Did you use the official resnet100.onnx from the model zoo link or your converted model to make the update ?
I made the update on the official model and ran the test with all 3 test cases and the results are right.
As a double confirmation, another user made the same observation that making spatial == 1 in the same model here - https://github.com/Microsoft/onnxruntime/issues/831.
Quoting him - "By now I figured out that the model works correctly if you change the "spatial" attribute of all BatchNormalization nodes from 0 to 1. However, I'm not really sure why that helps".
I just gave an explanation above as to why that helps.
I just downloaded the arcface model again from https://github.com/onnx/models/tree/master/vision/body_analysis/arcface, using the link called "248.9 MB" in the "Download" column, and ONNX Runtime still reports the same problem:
RuntimeError: [ONNXRuntimeError] : 1 : GENERAL ERROR : Exception during initialization: D:\3\s\onnxruntime\core/providers/cpu/nn/batch_norm.h:39 onnxruntime::BatchNorm
Hi @mathisdon ,
The model doesn't require spatial == 0. Can you please make the update to the model as suggested above and try running it ?
Hi @hariharans29,
I have downloaded model from model zoo and run your script to change spatial 0->1.
this is model link here
I tried with 2 different images but I get cosine distance = 0.96. So I think it is wrong( Because 2 different images must to get cosine distance of embbeding is small).
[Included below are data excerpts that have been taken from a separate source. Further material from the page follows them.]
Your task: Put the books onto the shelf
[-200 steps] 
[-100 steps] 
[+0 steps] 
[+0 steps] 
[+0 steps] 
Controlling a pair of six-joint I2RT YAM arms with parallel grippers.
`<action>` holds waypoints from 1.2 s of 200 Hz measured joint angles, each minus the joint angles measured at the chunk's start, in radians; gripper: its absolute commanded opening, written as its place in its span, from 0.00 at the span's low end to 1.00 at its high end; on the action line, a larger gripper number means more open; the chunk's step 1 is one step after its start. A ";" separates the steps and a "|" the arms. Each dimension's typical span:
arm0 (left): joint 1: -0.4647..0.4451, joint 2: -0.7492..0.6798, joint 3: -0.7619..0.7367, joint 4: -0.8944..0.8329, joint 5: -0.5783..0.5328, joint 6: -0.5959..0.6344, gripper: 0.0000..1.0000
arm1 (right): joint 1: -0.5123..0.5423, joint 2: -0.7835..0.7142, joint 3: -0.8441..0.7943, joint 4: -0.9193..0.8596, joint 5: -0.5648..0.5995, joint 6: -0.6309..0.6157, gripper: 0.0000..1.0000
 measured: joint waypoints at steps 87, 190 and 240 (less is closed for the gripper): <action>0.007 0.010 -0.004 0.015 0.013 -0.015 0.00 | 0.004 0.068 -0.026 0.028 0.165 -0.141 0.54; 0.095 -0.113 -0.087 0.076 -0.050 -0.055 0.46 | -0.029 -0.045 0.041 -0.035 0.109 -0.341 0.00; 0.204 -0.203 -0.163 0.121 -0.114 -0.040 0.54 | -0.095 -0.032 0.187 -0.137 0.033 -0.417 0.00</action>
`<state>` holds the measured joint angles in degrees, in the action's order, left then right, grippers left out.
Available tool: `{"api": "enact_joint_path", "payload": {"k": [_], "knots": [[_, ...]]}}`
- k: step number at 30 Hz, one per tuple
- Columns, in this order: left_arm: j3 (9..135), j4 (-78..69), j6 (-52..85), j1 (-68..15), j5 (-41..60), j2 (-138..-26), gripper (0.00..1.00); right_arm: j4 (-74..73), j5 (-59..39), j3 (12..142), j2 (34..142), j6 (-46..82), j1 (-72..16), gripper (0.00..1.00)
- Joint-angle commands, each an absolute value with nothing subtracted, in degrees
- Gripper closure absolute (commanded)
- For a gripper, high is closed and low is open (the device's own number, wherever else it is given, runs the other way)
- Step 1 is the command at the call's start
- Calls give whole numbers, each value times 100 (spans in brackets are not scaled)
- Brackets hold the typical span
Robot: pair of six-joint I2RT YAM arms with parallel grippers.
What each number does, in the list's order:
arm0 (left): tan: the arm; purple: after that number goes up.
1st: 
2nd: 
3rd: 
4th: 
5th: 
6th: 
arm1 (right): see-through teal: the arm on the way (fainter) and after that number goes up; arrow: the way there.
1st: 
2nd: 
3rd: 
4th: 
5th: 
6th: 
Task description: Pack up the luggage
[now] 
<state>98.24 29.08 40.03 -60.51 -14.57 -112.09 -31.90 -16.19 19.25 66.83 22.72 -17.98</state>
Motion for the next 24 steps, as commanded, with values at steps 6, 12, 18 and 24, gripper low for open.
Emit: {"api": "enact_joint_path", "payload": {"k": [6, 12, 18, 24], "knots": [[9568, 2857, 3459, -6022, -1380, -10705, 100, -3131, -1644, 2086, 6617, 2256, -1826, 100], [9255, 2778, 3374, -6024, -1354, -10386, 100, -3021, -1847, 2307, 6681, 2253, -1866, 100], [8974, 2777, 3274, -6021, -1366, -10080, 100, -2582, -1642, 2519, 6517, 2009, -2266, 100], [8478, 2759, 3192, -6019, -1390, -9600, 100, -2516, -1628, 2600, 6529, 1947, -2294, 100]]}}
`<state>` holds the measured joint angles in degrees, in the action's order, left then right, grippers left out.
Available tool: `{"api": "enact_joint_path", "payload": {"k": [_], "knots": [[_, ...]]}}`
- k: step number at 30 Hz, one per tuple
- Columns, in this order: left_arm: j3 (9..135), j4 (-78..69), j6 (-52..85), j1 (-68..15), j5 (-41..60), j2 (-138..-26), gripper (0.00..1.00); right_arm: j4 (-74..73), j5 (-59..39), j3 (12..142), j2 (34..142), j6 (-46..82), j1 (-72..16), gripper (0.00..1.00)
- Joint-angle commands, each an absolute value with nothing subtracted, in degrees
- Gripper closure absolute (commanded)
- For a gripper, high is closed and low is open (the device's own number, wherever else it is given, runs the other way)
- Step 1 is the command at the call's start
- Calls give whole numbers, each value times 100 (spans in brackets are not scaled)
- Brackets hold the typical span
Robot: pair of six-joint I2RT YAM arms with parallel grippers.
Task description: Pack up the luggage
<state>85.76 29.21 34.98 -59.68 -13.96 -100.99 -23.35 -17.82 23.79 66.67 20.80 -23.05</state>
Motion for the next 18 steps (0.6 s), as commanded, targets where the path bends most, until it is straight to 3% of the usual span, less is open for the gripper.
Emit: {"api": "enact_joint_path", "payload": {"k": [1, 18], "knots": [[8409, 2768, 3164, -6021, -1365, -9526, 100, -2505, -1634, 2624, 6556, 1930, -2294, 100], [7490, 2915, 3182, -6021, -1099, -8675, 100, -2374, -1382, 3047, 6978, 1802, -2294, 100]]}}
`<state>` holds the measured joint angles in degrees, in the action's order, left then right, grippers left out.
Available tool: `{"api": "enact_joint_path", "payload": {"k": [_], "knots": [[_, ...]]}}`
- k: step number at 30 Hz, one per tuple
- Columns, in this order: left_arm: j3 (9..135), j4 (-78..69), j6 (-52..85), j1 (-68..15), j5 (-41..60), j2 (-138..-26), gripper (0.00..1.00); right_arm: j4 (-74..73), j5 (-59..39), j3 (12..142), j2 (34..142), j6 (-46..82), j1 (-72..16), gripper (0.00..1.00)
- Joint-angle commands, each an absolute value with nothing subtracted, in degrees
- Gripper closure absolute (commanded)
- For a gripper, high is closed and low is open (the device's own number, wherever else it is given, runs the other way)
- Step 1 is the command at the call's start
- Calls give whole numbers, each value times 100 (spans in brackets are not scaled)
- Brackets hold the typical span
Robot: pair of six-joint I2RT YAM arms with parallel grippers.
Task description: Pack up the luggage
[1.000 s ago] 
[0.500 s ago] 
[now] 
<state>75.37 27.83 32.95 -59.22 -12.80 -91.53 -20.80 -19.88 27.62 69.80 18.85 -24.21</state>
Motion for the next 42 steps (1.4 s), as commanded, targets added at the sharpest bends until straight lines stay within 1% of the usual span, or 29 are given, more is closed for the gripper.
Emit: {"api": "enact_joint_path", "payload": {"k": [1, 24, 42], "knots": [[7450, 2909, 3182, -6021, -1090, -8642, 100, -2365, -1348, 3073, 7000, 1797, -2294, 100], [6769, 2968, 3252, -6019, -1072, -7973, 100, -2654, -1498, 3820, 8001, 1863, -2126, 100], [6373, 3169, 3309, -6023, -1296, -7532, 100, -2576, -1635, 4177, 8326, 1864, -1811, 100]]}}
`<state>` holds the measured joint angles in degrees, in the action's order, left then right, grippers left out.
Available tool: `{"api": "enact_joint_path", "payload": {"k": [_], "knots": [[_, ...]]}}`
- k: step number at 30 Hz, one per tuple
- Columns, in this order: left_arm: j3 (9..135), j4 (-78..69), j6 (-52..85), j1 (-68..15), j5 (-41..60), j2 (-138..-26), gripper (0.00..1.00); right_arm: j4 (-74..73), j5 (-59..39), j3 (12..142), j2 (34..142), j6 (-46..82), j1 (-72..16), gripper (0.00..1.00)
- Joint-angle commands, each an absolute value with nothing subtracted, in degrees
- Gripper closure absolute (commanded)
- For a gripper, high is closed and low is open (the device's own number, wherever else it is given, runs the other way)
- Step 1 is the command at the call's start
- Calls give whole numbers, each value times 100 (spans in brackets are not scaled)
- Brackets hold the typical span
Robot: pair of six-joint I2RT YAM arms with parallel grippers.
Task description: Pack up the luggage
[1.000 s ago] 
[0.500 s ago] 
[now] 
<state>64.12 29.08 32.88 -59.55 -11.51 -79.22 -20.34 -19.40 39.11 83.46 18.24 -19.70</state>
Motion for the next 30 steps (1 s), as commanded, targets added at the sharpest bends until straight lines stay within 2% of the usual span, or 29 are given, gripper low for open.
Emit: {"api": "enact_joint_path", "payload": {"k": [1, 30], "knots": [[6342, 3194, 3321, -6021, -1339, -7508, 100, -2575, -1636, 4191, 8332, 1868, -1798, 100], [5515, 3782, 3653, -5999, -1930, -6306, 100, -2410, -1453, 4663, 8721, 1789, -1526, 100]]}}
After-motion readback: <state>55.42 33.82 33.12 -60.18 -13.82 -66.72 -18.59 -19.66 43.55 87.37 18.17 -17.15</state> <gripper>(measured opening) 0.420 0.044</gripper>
Can you share script evaluate the model?
Hi,
I did not use a script. I used the onnx test runner tool in the OnnxRuntime repo. It has the capability to consume input tensor protobufs and output tensor protobufs and compare results after tests. I downloaded the 3 test cases in the on x model zoo link (download with test data) and used the onnx test runner tool to run each test case and the output is correct.
What is the exact numerical cosine distance value you expect ? The definition of "wrong" results seems ridden with some hidden assumptions.
@hariharans29 can you check my model? here
I compute consine distance between two embbedings. if those two embbedings is a person that consine distance will near 1 opposite cosine distance will small and near 0.
Hi,
I think it is the exact opposite. It is cosine "distance" (not similarity). When two people are different, cosine distance will near 1 and when they are the same, the value nears 0.